Inoltre, rispetto ai profitti (sempre trad. mia) “nel sistema vigente di proprietà privata, le opportunità di profitto e i rischi di perdite sono interamente nelle mani di una sola delle classi interessate nel successo dell’impresa. Le altre due classi, i lavoratori e il pubblico, normalmente partecipano assai poco o addirittura per nulla. L’imprenditore… in questo sistema, è venuto a pensare e a parlare della sua impresa come del “suo business” e, addirittura, a volte è citato per dire “il pubblico sia dannato”. Fondamentalmente, la questione è invece quella di fornire rappresentanza a tutte le parti coinvolte. Se l’impresa pubblica ha difetti evidenti, lo stesso vale per il sistema attuale di proprietà privata…. In questo grande gioco d’azzardo, la vincita trasforma chi era già milionario in multimilionario, il che è incoerente rispetto agli ideali democratici e al progresso della democrazia”.
Infine, rispetto al lavoro, è interessante l’osservazione secondo cui gli economisti dell’800 “scrivevano assumendo inconsciamente il punto di vista del datore di lavoro anziché del lavoratore, come dimostrato dal riferimento al lavoro come spesa di produzione”. Il che vuol dire che non si prende sul serio il punto di vista dei lavoratori.
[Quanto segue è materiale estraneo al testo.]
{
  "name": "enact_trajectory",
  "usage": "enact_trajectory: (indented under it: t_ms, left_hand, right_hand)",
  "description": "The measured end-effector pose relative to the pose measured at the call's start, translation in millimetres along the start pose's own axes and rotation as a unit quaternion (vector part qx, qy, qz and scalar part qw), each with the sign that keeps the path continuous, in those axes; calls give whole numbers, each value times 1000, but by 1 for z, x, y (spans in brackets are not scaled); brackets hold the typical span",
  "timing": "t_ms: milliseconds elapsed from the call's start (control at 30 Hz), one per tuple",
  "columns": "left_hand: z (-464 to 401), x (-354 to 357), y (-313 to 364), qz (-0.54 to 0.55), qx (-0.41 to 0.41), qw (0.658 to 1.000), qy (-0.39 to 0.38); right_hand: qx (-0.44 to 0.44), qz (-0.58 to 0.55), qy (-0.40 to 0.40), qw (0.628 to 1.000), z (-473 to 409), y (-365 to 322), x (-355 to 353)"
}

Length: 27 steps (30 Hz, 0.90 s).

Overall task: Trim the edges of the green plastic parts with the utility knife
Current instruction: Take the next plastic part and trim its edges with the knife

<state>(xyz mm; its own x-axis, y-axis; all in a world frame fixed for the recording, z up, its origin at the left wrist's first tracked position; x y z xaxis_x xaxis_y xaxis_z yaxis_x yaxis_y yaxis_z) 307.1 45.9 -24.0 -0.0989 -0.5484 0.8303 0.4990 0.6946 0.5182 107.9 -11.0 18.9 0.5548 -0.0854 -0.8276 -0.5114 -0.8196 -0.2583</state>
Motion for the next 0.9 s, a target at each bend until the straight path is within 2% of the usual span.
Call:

Certo, i risultati del periodo post-bellico in termini di contrasto effettivo alle disuguaglianze economiche non vanno sopravalutati. Ad esempio, come documenta Piketty, se la quota di reddito detenuta dal decile più ricco, dal dopoguerra all’inizio degli anni ‘80, scende in media dal 47% al 35%, la quota di reddito del 50% più povero rimane attorno al 20%. Inoltre, anche in presenza di cogestione, i datori di lavoro hanno spesso detenuto l’ultima parola. E, aggiungo, i maschi bianchi hanno sempre detenuto più risorse economiche delle donne e di chi bianco non è.
Il mondo odierno è poi profondamente cambiato: la competizione del “mondo libero” con il comunismo, che ha sicuramente giocato un ruolo importante nell’impegno a contrastare le disuguaglianze, è scomparsa. E globalizzazione e finanza hanno oltremodo rafforzato il potere del capitale.
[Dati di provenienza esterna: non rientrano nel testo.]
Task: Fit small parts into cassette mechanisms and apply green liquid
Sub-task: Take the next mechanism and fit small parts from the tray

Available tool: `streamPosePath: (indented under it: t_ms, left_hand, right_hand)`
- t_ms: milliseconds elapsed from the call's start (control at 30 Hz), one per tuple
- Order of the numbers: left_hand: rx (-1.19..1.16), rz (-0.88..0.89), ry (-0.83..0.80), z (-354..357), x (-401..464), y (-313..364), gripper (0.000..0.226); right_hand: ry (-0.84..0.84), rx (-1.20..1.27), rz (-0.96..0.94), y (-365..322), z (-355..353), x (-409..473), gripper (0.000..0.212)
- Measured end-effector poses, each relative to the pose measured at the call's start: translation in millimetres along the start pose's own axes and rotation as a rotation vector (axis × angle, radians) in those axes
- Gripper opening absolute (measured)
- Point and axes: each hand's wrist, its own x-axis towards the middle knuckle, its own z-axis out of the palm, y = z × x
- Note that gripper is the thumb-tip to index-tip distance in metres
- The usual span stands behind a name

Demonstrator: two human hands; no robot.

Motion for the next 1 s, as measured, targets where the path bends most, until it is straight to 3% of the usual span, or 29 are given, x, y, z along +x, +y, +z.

Ancora, progressività e democrazia economica, per quanto centrali, sono solo alcune delle politiche, possibili e desiderabili, contro le disuguaglianze e, comunque, stabilire quale sia la progressività desiderabile non è univoco. Molti potrebbero, ad esempio, dissentire dalla proposta di Piketty di fare leva su tre sole grandi imposte progressive (un’imposta annuale sulla proprietà, un’imposta sul reddito e una sulle successioni) con aliquote massime del 90% per patrimoni e redditi superiori di oltre 10.000 volte rispetto ai valori medi.
Nonostante questi rilievi, riandare all’esperienza bellica ci obbliga a rimettere in primo piano la questione del carattere non democratico delle disuguaglianze elevate, continuando e migliorando il compito allora intrapreso. Se manchiamo di farlo non possiamo appellarci alle difficoltà tecnico-politiche. Come con forza ammonisce Piketty, appellarsi a tali difficoltà, e in primis ai rischi di concorrenza fiscale connessi alla globalizzazione, significa accettare un regime di fatto censitario. Tutti possono votare, ma, grazie al potere di minaccia, i ricchi contano più degli altri, con buona pace dell’uguaglianza democratica.